In reply to John Doran:

Sorry, that was quite a concise comment which turned out sounding rude. What I meant, in longer form, was that there's a distinction in a lot of Tyler's songs between the part which is pure fantasy (such as the Wolf Hayley bits) and much of the rest, narrated from the 'Tyler' voice. The phantastic parts are characterised by the kind of switch in perspective Freud says is the first moment of phantasy in 'A Child is Being Beaten': to a third person viewpoint, watching the subject participating. In 'Yonkers', for example:

Fuck her, Wolf Haley robbing them /I'll crash that fucking airplane that that faggot nigga B.o.B is in /And stab Bruno Mars in his goddamn esophagus/ And won't stop until the cops come in

Wolf Hayley is the phantastic character, the vessel for the 'outrage'. In comparison, the bits in which Tyler speaks are more ambiguous.
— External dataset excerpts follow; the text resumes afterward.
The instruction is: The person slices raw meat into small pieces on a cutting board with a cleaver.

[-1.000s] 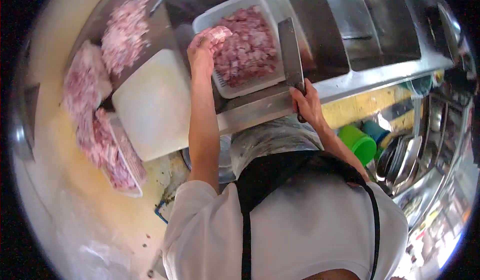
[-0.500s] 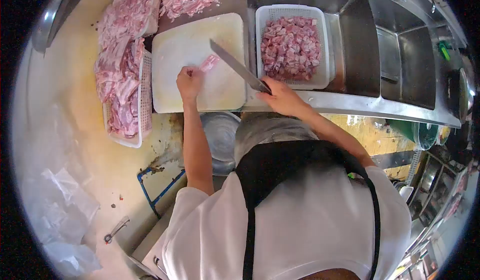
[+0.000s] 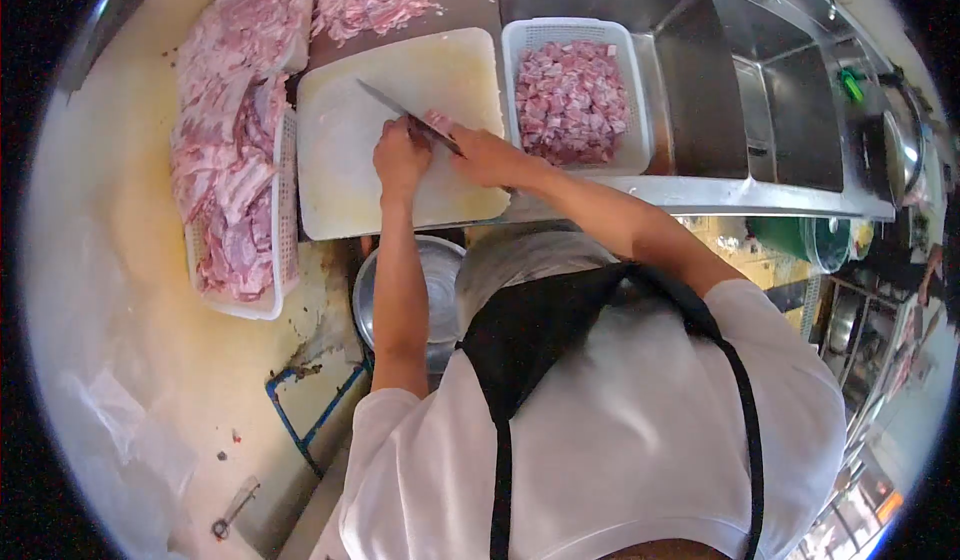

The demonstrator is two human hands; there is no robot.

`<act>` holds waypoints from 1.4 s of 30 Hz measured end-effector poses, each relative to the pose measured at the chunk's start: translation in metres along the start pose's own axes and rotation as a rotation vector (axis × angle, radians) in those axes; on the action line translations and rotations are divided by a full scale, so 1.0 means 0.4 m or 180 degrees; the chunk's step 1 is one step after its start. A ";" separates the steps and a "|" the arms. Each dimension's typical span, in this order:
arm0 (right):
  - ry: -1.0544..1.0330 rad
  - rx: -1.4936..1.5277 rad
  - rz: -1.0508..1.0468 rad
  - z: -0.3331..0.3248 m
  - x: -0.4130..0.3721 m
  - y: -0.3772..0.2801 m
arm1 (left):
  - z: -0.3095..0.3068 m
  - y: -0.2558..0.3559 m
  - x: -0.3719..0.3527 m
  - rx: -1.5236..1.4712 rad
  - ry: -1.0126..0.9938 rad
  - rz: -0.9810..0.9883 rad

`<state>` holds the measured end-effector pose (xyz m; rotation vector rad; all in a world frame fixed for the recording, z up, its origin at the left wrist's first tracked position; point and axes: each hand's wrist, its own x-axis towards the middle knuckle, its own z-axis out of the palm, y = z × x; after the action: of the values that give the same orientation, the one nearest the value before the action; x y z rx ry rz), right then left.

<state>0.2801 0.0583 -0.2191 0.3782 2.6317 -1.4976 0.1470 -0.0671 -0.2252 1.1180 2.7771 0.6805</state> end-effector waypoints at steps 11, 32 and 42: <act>0.1032 -0.0048 0.1164 -0.118 -0.184 0.063 | -0.068 0.007 -0.063 -0.1043 -0.0461 -0.0132; 0.0751 0.0297 0.0908 0.005 -0.143 -0.020 | -0.432 -0.286 -0.022 -0.1073 0.1975 -0.0842; 0.1032 -0.0051 0.0448 0.027 -0.102 0.035 | -0.617 -0.779 -0.182 0.0818 0.1465 -0.2052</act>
<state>0.3225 0.0488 -0.2282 0.8523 2.7780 -1.4784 -0.0554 -0.4071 -0.1433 0.0163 3.3883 0.5549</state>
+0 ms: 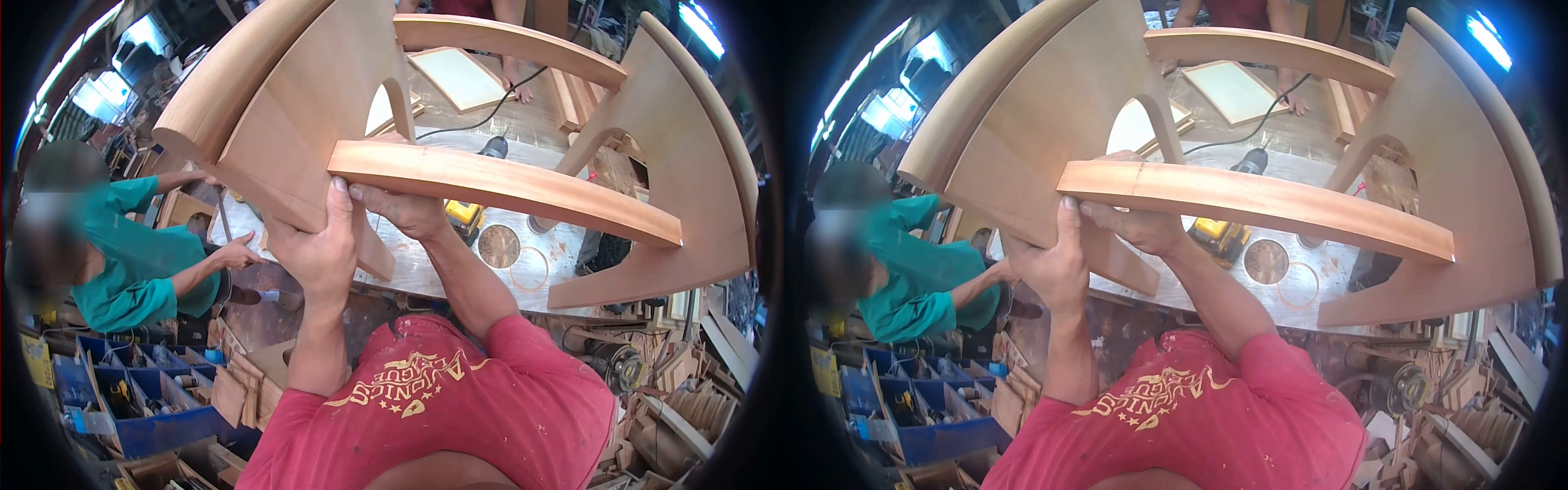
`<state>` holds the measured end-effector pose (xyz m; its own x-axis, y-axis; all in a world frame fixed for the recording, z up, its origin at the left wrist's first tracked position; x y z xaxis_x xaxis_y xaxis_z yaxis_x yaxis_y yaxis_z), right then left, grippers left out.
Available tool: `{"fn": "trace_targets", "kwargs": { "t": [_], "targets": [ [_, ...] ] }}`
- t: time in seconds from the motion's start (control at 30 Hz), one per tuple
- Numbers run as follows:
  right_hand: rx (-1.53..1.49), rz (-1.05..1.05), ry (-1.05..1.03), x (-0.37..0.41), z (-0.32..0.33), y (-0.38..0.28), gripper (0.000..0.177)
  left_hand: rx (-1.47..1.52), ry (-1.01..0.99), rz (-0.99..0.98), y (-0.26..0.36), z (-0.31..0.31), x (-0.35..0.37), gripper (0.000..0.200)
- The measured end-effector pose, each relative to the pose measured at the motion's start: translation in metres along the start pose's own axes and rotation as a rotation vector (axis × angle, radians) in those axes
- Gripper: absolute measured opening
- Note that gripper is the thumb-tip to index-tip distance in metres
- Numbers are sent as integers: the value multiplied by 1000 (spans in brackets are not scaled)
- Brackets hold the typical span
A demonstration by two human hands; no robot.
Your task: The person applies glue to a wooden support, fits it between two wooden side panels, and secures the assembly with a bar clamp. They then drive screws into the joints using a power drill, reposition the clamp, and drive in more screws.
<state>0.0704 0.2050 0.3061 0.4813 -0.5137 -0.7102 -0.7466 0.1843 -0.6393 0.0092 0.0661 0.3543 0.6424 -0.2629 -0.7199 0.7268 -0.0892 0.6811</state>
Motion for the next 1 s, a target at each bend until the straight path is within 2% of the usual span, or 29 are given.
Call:
{"fn": "trace_targets", "kwargs": {
  "t": [0.3, 0.4, 0.5, 0.67, 0.77, 1.0],
  "targets": [
    [74, -51, 45, 4, 1, 1, 45, 90, -33, 12, -12, 0, 3, 50],
    [158, 41, 49, 0, 2, -3, 42, 141, -69, 39, -8, -4, 4, 49],
    [33, -74, 101, 2, 0, 1, 35, 190, -73, 63, -9, -5, 3, 48],
    [-16, -84, 115, 1, -3, 1, 36, 166, -54, 126, -7, -2, 3, 43],
    [-66, -121, 131, 2, -3, 2, 36, 140, -5, 66, -3, 0, 1, 34],
    [-85, -104, 115, 5, -3, 2, 39, 104, 25, 37, 2, 2, 2, 34]
  ]
}}
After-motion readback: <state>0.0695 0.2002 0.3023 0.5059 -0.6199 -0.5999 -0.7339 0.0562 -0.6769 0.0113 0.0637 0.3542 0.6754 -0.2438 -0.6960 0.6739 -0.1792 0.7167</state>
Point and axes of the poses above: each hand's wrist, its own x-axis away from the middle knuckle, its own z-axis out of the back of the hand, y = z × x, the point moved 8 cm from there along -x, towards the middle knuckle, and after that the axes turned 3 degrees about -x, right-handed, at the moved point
These are always relayed in a different voice, narrating events which are presented as being actual or historical. For example:

While Syd is telling me that she's been getting intimate with men /(Syd, shut the fuck up) Here's the number to my therapist /(Shit) Tell him all your problems, he's fucking awesome with listening

and

(What'd you do?) I slipped myself some pink Zannies /And danced around the house in all-over print panties /My mom's gone, that fucking broad will never understand me /I'm not gay, I just wanna boogie to some Marvin

while not explicitly pro-gay, are certainly more ambiguous, and contain more 'play', than explicit homophobia.

You can pick three distinct drives which are mixed together in 'Yonkers': the anti-authoritarianism (which, as you say, might be a bit sophomoric, but its hardly an ignoble aim), the jokey, play part, and the 'rapey' part.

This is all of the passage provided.